OLeh Ahmad Suryono SH MH
Saat menginisiasi Permohonan Uji Materi UU OJK Tahun 2014 di MK, banyak pihak yang belum percaya dengan apa yang kami perjuangkan terkait Supremasi Absolut OJK yang berpotensi disalahgunakan. Supremasi kewenangan berupa Pengaturan, Pengawasan, dan Penegakan Hukum di Industri Keuangan berada di satu tangan baru 6 tahun kemudian terbukti tidak dibarengi protokol pengawasan internal yang memadai.
Bagaimana mungkin praktik kotor asuransi yang jelas-jelas melanggar dapat dengan mudah lolos dari pengawasan OJK? Bahkan jikapun OJK telah menilai praktik kotor asuransi tersebut bersalah dan melanggar hukum, mengapa OJK tidak berdaya mencegah?

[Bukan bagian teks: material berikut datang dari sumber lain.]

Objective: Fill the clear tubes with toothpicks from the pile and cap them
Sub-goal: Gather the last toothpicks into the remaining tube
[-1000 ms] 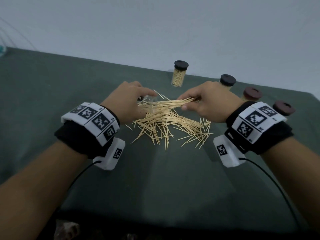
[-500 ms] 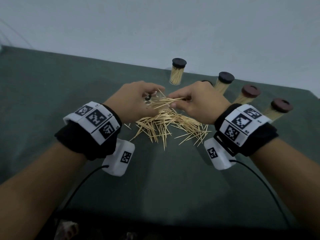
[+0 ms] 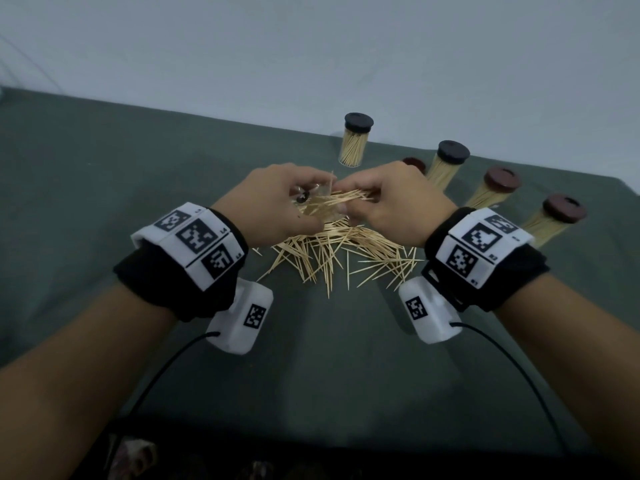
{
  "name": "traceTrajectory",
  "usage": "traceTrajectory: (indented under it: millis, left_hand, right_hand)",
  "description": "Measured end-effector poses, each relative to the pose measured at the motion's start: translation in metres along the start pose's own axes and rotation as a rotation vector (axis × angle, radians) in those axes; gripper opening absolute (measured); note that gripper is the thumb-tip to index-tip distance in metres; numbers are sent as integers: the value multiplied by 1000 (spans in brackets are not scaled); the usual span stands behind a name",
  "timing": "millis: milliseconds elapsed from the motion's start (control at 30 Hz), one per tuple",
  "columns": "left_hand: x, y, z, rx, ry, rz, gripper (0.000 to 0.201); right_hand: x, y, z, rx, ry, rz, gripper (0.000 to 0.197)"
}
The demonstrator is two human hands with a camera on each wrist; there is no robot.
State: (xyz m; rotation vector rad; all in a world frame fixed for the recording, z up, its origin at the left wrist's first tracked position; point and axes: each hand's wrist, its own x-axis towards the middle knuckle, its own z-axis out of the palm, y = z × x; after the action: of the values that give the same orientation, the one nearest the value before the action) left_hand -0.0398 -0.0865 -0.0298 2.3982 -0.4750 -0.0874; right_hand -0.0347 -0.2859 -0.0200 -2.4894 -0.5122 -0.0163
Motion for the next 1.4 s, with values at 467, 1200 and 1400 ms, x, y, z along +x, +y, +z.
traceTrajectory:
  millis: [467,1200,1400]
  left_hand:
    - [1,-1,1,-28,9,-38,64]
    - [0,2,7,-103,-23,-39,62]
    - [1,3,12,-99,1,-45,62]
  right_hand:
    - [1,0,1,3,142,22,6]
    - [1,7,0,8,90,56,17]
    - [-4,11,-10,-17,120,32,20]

Apakah mungkin ada mekanisme hubungan kelembagaan di internal OJK yang memang bermasalah dan menjadi celah serta luput tidak diatur?
Setidaknya ada 3 topik yang relevan untuk dibahas dan menjadi alasan pembubaran OJK.
Pertama, OJK secara konseptual gagal.
Kasus Jiwasraya menunjukkan ada lubang terkait kewenangan pengawasan dan/atau mekanisme self control terhadap mekanisme pengawasan tersebut di internal OJK.
Jika memang pengawasan telah belangsung dengan baik dan proper, maka secara teori kasus Jiwasraya tidak mungkin terjadi. Jikapun terjadi, maka seharusnya terdapat pertanggungjawaban sistemik sampai kepada pengambil keputusan tertinggi, yaitu Dewan Komisioner. Faktanya, hingga detik ini hubungan koordinasi dan pengambilan keputusan seolah-olah terhenti hanya di tersangka FH saja.
Lebih parah jika memang secara konseptual, pengawasan terintegrasi yang selama ini menjadi senjata pamungkas OJK adalah utopia yang memang secara natural tidak mungkin diatur dan diawasi.
Kedua, terdapat celah protokol pengawasan internal yang tersumbat.
Celah ini nampak nyata karena yang ditetapkan tersangka hanya bawahan. Berkaca dari kasus Century, KPK setidaknya progresif dengan memanggil (berkali-kali) anggota Dewan Gubernur BI yang terlibat dan ikut dalam pengambilan keputusan bailout. Jika kejahatan Jiwasraya hanya dilakukan oleh pejabat setingkat Kepala Departemen, maka patut dipertanyakan alarm system internal OJK sejauh mana bisa mendeteksi potensi kejahatan pegawai internal mereka? Bukan tidak mungkin, di bagian lain OJK, juga terjadi hal serupa..
Ketiga, konsep independensi OJK yang salah kaprah.
Filosofi independensi yang digaungkan oleh OJK akan kontradiktif karena OJK masih mengambil kutipan dari pelaku usaha yg berpotensi mengurangi independensi.
Lebih parahnya, independensi yang dipraktekkan oleh OJK adalah independensi yang mau mengatur dirinya sendiri secara bebas namun tidak mau diatur dan ditertibkan oleh pihak luar atau mekanisme self control yang transparan. Organisasi sekelas OJK harus dipatuhi dan disegani oleh pelaku usaha agar OJK mampu menegakkan visi nya mengintegrasikan pengaturan dan pengawasan industri keuangan di satu tangan. Jika integritas masih belum terbentuk karena waktu, maka integritas harus dibangun dengan sistem dan mekanisme kontrol yang ketat yang tidak memungkinkan pelanggaran dan kejahatan dilakukan oleh pengawas OJK.
Oleh karena itu pembubaran OJK menjadi sangat relevan dan menemukan momentumnya hari ini. Membubarkan OJK tidaklah membuat negeri ini kolaps kok.. Mending sekarang dibubarkan, daripada OJK berubah menjadi serigala baru dalam rimba industri keuangan.